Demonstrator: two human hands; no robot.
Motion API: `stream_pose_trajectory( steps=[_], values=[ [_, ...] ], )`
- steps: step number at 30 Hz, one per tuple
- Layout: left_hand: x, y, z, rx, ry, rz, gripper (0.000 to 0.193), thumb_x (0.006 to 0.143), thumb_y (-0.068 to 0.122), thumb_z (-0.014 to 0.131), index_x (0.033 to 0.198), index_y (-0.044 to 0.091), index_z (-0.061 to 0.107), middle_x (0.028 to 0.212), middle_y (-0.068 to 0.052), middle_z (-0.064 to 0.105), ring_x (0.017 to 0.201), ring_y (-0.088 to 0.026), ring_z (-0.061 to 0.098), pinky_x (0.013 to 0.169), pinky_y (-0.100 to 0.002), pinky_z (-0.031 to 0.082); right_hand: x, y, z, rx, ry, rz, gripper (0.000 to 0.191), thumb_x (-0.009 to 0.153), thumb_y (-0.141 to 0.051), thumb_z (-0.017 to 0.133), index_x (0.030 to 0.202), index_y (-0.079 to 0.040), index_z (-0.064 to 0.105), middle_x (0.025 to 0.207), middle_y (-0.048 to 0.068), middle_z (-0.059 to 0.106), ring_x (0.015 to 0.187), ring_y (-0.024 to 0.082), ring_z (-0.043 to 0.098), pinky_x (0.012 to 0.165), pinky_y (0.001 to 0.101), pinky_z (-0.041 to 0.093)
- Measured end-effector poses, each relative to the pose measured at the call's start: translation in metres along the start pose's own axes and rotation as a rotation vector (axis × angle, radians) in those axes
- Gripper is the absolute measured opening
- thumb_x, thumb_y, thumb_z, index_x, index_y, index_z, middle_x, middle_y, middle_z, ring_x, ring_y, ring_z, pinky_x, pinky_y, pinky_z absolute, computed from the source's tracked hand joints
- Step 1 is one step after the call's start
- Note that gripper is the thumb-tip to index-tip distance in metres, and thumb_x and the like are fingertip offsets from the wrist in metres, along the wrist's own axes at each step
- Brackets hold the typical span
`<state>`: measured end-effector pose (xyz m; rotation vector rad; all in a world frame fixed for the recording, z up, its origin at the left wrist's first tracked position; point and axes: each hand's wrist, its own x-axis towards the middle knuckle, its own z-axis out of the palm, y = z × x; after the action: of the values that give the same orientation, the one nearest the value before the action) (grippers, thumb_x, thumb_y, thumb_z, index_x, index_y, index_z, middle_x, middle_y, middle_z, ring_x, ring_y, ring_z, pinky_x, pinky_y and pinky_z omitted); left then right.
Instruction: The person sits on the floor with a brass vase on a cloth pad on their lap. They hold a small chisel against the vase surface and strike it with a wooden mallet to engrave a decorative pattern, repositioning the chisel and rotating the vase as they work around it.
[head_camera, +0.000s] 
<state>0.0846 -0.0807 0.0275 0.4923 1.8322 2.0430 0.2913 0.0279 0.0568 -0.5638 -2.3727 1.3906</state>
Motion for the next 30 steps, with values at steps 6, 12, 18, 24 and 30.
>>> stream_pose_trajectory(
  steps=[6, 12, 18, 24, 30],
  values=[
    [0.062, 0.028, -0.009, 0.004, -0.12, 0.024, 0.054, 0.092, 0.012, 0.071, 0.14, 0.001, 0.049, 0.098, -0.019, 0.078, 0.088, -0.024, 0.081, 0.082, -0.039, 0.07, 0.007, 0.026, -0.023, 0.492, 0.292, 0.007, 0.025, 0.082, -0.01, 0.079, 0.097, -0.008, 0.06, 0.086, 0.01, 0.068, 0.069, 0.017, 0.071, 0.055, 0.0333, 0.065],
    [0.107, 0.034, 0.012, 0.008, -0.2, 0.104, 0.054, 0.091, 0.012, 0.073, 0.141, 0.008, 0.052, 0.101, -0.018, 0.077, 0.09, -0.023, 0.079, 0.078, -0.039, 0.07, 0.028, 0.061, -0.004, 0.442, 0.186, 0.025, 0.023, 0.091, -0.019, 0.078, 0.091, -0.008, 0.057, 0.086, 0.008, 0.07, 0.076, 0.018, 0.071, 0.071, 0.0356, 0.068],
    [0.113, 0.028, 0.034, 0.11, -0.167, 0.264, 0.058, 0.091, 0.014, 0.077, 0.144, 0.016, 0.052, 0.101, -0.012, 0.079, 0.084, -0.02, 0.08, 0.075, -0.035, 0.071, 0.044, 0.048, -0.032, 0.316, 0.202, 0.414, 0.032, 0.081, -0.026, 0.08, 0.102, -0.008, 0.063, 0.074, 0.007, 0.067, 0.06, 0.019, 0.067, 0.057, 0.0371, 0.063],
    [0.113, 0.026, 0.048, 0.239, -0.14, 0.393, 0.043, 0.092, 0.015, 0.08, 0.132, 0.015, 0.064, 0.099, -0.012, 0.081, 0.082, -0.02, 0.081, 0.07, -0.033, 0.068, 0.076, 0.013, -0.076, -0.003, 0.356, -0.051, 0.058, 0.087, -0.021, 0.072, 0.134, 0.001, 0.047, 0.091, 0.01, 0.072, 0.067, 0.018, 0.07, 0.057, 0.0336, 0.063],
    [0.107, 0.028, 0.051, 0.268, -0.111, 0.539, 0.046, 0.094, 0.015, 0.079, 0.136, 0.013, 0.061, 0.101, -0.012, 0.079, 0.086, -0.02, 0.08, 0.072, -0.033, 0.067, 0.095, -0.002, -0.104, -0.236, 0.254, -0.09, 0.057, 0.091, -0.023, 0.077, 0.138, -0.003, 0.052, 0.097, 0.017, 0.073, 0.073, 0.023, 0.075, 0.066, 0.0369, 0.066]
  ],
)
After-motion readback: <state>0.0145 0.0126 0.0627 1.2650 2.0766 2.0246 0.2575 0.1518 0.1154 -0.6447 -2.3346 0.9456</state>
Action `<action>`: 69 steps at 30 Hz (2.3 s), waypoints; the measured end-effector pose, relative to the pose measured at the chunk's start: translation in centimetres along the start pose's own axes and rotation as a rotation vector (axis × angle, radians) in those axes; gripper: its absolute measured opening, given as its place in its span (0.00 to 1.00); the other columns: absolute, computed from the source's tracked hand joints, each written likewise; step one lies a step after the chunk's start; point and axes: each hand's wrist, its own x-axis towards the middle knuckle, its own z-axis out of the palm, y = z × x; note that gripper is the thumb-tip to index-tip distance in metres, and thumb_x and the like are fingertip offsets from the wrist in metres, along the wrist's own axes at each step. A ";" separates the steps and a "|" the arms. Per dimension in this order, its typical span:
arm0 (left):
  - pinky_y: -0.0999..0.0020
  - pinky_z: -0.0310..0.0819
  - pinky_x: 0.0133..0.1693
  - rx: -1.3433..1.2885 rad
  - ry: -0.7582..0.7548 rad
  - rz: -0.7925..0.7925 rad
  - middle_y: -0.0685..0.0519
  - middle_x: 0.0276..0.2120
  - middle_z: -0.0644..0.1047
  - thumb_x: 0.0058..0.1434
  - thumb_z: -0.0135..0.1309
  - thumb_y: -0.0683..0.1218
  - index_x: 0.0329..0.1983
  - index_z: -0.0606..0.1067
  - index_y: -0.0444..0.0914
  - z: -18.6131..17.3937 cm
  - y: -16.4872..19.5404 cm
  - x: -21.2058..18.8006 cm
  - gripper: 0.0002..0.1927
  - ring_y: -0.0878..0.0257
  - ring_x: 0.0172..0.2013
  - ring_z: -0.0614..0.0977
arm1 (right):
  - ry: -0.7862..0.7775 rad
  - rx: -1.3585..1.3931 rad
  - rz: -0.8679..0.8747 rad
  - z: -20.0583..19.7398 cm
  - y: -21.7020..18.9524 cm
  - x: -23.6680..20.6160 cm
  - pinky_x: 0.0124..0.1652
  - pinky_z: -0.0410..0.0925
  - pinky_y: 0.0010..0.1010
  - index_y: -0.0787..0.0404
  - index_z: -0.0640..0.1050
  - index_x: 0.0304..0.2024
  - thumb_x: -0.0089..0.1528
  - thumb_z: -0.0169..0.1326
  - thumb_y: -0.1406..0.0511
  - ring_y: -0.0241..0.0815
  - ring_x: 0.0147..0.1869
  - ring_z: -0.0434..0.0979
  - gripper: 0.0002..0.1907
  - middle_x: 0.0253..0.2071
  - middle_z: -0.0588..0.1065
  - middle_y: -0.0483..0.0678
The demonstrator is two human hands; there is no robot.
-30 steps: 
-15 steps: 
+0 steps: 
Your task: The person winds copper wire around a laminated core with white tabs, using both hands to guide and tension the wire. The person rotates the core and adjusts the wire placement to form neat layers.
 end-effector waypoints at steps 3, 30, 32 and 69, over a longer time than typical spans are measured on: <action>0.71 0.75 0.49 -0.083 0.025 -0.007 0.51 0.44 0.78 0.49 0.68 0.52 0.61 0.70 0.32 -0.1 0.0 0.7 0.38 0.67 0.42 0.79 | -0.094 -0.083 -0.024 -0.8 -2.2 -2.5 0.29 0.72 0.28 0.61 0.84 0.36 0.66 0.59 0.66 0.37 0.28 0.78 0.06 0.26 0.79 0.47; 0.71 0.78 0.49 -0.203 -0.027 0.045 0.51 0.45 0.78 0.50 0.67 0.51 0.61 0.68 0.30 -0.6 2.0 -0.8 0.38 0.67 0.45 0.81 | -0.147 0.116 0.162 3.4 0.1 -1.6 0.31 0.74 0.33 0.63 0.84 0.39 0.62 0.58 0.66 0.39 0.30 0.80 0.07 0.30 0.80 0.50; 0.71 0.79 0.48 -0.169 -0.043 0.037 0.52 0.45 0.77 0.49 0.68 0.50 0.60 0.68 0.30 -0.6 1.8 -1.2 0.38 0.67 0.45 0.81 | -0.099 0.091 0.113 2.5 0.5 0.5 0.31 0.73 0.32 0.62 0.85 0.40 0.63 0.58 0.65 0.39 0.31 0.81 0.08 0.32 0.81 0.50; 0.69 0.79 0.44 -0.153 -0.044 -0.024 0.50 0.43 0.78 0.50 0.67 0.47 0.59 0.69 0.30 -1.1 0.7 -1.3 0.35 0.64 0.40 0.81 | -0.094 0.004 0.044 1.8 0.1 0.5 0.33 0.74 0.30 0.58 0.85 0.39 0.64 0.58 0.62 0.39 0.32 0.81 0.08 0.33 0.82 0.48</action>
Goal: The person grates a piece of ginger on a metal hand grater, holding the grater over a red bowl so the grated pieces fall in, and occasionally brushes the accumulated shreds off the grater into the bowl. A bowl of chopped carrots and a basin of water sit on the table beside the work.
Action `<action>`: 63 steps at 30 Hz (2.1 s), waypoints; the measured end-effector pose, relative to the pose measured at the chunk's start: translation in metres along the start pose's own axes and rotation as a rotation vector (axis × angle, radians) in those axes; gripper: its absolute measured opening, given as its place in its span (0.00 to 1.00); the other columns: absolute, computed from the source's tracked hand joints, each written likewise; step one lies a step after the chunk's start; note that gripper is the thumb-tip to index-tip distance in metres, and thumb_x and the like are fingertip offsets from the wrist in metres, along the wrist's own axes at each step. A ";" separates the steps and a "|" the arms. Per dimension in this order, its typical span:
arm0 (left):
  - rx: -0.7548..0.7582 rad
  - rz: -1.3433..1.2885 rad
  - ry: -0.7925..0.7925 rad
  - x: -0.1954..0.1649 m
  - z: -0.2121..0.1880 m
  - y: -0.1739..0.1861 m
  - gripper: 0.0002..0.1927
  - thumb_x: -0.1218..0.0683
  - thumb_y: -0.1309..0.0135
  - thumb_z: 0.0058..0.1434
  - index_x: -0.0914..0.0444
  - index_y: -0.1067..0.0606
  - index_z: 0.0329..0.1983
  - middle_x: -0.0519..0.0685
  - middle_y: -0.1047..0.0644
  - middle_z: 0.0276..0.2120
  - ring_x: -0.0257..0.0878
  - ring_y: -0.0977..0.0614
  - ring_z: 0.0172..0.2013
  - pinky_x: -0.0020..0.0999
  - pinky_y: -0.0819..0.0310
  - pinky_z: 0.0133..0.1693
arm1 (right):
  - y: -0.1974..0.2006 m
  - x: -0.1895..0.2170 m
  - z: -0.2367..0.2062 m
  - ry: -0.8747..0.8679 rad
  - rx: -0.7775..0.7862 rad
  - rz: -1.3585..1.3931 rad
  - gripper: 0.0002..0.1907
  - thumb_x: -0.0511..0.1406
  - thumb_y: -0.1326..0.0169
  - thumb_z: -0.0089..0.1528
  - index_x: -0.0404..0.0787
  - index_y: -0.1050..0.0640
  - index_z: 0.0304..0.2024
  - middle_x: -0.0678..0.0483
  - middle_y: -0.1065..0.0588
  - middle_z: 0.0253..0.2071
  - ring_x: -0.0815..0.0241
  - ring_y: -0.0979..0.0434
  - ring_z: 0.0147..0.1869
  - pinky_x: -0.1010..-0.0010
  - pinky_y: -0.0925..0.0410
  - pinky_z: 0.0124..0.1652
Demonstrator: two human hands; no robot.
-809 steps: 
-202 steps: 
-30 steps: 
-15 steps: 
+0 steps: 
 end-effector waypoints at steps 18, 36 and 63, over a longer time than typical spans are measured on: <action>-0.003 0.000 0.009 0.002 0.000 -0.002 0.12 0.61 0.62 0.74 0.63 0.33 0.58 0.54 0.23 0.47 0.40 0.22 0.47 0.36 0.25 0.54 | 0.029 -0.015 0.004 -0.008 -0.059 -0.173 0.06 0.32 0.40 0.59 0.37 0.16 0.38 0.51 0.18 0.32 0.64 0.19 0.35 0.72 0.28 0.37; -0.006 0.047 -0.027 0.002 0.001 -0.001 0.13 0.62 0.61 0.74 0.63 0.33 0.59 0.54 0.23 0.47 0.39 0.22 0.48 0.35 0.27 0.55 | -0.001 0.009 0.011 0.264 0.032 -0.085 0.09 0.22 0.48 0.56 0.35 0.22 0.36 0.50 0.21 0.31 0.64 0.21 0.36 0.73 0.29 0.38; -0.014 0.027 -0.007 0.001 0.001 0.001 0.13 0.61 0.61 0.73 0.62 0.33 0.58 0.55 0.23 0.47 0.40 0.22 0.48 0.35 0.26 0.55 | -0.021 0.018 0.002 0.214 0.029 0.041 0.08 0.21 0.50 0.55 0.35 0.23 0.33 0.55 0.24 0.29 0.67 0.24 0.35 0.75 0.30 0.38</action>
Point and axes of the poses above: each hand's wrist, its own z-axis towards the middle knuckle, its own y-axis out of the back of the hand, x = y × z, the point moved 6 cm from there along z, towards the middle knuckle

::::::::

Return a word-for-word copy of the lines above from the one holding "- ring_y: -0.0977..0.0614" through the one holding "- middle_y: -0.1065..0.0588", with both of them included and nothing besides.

Finished exercise
  - ring_y: -0.0977..0.0614
  - ring_z: 0.0172..0.2013
  - pinky_x: -0.0020..0.0999
  - pinky_y: -0.0819..0.0310
  - pinky_z: 0.0133..0.1693
arm1 (right):
  - y: -0.1974..0.2006 m
  - x: -0.1895..0.2170 m
  - z: -0.2367..0.2062 m
  - ry: -0.8747..0.8679 rad
  - rx: -0.7775..0.7862 rad
  - rz: -1.3585..1.3931 rad
  - gripper: 0.0002..0.1907
  - thumb_x: -0.0511..0.1406
  - thumb_y: -0.1326..0.0169
  - thumb_z: -0.0089..0.1528
  - index_x: -0.0404..0.0787
  - index_y: -0.1050..0.0640
  - index_z: 0.0304..0.2024
  - middle_x: -0.0678..0.0483
  - middle_y: -0.1065..0.0588

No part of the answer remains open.